* _What to work on_: Every record must be repeated exactly, with no omission.

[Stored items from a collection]
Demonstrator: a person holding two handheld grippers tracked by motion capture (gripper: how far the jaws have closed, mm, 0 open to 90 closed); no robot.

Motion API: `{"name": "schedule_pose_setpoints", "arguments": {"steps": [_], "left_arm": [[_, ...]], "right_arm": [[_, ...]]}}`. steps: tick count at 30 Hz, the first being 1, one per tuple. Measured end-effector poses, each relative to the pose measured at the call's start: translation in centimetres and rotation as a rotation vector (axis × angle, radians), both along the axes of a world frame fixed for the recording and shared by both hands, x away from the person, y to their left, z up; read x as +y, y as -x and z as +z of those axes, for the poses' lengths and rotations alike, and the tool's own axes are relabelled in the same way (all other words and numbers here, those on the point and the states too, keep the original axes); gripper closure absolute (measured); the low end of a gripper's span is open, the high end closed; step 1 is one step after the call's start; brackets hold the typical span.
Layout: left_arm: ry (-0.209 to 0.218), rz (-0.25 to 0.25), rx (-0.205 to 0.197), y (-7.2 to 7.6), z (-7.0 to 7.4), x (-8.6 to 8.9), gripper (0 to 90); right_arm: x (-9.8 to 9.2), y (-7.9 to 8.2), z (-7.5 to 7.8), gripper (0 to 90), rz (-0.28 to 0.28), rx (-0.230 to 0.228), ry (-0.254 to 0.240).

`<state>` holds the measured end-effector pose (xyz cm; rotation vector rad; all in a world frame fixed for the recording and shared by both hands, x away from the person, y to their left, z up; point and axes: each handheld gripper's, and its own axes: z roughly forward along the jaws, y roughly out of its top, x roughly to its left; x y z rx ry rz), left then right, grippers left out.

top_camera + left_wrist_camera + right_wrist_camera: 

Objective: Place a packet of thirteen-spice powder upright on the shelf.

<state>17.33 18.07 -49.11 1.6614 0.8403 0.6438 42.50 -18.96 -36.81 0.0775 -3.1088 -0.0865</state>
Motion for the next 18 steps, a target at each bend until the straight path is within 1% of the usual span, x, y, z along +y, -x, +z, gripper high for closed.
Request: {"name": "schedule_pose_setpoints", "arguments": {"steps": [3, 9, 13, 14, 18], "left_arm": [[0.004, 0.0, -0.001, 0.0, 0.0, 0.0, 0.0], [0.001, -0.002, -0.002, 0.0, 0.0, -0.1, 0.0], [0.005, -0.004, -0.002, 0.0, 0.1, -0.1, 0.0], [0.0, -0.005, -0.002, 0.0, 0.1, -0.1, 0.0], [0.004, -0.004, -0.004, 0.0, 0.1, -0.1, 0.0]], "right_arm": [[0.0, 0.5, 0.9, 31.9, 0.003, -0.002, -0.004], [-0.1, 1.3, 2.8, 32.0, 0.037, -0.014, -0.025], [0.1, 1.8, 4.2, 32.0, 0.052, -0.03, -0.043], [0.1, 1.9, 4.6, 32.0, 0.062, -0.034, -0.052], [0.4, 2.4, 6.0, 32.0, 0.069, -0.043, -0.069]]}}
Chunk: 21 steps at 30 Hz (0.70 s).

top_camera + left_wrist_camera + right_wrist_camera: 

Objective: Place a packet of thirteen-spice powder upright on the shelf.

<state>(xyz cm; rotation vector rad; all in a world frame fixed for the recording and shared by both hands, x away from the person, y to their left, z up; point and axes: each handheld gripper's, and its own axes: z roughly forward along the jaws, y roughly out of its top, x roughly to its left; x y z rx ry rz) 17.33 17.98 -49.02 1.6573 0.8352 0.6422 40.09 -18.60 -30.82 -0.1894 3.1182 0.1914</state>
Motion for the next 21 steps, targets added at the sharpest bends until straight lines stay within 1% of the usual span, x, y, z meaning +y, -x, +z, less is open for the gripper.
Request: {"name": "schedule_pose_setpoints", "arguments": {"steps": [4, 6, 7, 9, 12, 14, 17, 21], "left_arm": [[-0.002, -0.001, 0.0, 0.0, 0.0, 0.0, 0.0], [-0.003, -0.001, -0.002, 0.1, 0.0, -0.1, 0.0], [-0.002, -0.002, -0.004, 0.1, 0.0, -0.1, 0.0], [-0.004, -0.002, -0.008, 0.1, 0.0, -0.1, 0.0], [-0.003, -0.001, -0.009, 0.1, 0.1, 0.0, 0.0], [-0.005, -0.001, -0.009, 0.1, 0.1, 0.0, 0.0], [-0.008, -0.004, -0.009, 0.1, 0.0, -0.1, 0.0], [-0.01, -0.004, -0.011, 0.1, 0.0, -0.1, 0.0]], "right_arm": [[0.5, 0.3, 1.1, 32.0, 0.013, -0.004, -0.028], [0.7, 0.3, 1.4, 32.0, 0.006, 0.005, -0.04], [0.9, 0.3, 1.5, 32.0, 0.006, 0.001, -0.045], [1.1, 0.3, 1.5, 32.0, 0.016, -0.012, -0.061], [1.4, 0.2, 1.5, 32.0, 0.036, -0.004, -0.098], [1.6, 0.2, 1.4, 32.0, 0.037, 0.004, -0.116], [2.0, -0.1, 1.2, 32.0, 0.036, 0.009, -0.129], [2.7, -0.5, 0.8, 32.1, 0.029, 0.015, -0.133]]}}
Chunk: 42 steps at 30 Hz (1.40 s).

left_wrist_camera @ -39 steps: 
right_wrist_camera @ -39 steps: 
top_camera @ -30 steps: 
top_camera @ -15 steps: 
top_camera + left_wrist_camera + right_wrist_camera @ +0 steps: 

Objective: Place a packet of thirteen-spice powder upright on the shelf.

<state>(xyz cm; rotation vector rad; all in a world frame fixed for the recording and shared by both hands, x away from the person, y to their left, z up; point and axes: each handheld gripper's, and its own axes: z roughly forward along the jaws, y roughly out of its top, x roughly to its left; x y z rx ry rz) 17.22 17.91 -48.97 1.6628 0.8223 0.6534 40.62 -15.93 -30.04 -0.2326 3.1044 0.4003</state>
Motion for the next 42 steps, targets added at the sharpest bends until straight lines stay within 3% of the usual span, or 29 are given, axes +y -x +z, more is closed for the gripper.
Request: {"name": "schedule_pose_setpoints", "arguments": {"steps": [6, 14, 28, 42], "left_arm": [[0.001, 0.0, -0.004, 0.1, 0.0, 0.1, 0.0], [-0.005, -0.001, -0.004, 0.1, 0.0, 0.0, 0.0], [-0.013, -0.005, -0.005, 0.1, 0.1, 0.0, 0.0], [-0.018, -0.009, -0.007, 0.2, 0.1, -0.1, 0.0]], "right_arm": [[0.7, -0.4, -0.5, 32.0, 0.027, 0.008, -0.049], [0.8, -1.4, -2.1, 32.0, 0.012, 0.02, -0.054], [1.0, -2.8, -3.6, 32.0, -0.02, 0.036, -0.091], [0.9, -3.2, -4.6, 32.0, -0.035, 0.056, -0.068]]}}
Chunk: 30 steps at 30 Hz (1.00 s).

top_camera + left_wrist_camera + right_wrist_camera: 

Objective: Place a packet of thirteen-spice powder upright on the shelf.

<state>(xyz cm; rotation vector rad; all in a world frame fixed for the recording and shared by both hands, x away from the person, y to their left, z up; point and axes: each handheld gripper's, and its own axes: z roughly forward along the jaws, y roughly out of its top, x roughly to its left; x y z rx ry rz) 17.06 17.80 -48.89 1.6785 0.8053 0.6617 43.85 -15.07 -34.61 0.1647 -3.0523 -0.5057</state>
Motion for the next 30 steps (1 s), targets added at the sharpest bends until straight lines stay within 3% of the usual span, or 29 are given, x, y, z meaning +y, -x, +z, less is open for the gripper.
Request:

* _Reply_:
Demonstrator: a person holding two handheld grippers tracked by motion capture (gripper: how far the jaws have closed, mm, 0 open to 90 closed); no robot.

Motion API: `{"name": "schedule_pose_setpoints", "arguments": {"steps": [_], "left_arm": [[_, ...]], "right_arm": [[_, ...]]}}`. steps: tick count at 30 Hz, the first being 1, one per tuple. Measured end-effector poses, each relative to the pose measured at the call's start: translation in centimetres and rotation as a rotation vector (axis × angle, radians), both along the axes of a world frame fixed for the recording and shared by both hands, x away from the person, y to their left, z up; read x as +y, y as -x and z as +z of those axes, for the poses' lengths and rotations alike, and the tool's own axes are relabelled in the same way (all other words and numbers here, those on the point and the states too, keep the original axes); gripper closure absolute (measured); the low end of a gripper's span is open, the high end closed; step 1 is one step after the call's start; brackets hold the typical span.
Layout: left_arm: ry (-0.209 to 0.218), rz (-0.25 to 0.25), rx (-0.205 to 0.197), y (-7.2 to 7.6), z (-7.0 to 7.4), x (-8.6 to 8.9), gripper (0 to 90); right_arm: x (-9.8 to 9.2), y (-7.9 to 8.2), z (-7.5 to 7.8), gripper (0 to 90), rz (-0.28 to 0.28), rx (-0.230 to 0.228), ry (-0.254 to 0.240).

`<state>` holds the measured end-effector pose (xyz cm; rotation vector rad; all in a world frame fixed for the recording and shared by both hands, x away from the person, y to their left, z up; point and axes: each handheld gripper's, and its own axes: z roughly forward along the jaws, y roughly out of its top, x roughly to its left; x y z rx ry rz), left then right, grippers left out.

top_camera + left_wrist_camera + right_wrist_camera: 

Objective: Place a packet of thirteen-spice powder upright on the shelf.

<state>17.33 18.07 -49.11 1.6614 0.8403 0.6438 42.50 -18.96 -36.81 0.0775 -3.1088 -0.0865</state>
Motion for the next 18 steps, a target at each bend until the straight path is within 1% of the usual span, x, y, z along +y, -x, +z, gripper high for closed.
Request: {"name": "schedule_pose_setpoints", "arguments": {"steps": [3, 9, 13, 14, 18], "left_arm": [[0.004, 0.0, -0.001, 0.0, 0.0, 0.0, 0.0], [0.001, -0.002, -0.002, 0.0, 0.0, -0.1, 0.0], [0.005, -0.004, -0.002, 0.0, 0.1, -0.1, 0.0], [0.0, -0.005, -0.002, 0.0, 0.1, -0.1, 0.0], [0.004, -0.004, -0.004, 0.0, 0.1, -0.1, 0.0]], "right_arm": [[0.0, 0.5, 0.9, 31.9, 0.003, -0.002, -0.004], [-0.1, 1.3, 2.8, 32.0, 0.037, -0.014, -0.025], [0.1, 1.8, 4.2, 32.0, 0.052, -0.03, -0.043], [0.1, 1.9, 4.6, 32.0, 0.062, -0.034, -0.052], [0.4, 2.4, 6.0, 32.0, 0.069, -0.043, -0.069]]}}
Chunk: 21 steps at 30 Hz (0.70 s).

top_camera + left_wrist_camera + right_wrist_camera: 

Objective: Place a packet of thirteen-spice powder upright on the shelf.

<state>(xyz cm; rotation vector rad; all in a world frame fixed for the recording and shared by both hands, x away from the person, y to their left, z up; point and axes: each handheld gripper's, and its own axes: z roughly forward along the jaws, y roughly out of its top, x roughly to its left; x y z rx ry rz) 17.33 17.98 -49.02 1.6573 0.8352 0.6422 40.09 -18.60 -30.82 -0.1894 3.1182 0.1914</state>
Motion for the next 21 steps, targets added at the sharpest bends until straight lines stay within 1% of the usual span, x, y, z meaning +y, -x, +z, less is open for the gripper.
Request: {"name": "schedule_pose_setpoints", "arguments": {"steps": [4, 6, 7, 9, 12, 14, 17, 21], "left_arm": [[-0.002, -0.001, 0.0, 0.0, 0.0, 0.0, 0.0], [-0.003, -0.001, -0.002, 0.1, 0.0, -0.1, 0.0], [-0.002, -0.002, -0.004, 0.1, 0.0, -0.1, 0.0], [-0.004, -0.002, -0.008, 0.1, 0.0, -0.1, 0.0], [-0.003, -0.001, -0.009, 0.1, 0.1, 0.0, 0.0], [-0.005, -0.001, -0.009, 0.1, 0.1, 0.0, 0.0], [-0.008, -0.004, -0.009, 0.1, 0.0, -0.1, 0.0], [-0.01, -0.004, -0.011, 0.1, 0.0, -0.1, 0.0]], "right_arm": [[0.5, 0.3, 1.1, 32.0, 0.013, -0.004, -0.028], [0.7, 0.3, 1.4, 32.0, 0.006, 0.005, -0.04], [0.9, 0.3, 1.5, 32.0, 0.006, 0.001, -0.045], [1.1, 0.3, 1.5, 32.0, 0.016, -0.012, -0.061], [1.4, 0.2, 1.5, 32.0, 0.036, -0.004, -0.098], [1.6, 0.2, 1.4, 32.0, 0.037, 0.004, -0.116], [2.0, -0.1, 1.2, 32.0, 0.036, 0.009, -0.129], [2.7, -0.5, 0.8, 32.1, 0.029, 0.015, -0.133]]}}
Chunk: 42 steps at 30 Hz (1.40 s).

left_wrist_camera @ -39 steps: 
right_wrist_camera @ -39 steps: 
top_camera @ -30 steps: 
top_camera @ -15 steps: 
top_camera + left_wrist_camera + right_wrist_camera @ +0 steps: 

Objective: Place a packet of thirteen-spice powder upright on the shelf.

<state>(xyz cm; rotation vector rad; all in a world frame fixed for the recording and shared by both hands, x away from the person, y to their left, z up; point and axes: each handheld gripper's, and its own axes: z roughly forward along the jaws, y roughly out of its top, x roughly to its left; x y z rx ry rz) 17.22 17.91 -48.97 1.6628 0.8223 0.6534 40.62 -15.93 -30.04 -0.2326 3.1044 0.4003</state>
Motion for the next 42 steps, targets added at the sharpest bends until straight lines stay within 3% of the usual span, or 29 are given, axes +y -x +z, more is closed for the gripper.
Request: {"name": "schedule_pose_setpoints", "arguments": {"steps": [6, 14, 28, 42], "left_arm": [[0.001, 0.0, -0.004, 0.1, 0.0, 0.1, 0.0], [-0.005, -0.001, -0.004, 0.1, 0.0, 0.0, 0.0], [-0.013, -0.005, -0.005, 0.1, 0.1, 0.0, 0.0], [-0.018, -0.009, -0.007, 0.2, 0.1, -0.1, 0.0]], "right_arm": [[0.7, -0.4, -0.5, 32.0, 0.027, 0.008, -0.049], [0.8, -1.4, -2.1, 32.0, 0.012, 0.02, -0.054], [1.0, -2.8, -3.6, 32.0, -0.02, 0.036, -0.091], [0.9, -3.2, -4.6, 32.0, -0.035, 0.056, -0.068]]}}
Chunk: 30 steps at 30 Hz (1.00 s).

top_camera + left_wrist_camera + right_wrist_camera: 

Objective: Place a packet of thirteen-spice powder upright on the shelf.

<state>(xyz cm; rotation vector rad; all in a world frame fixed for the recording and shared by both hands, x away from the person, y to their left, z up; point and axes: each handheld gripper's, and its own axes: z roughly forward along the jaws, y roughly out of its top, x roughly to its left; x y z rx ry rz) 17.06 17.80 -48.89 1.6785 0.8053 0.6617 43.85 -15.07 -34.61 0.1647 -3.0523 -0.5057</state>
Motion for the next 30 steps (1 s), targets added at the sharpest bends until straight lines stay within 3% of the usual span, or 29 are given, x, y, z meaning +y, -x, +z, less is open for the gripper.
Request:

With the output given, the exercise is complete.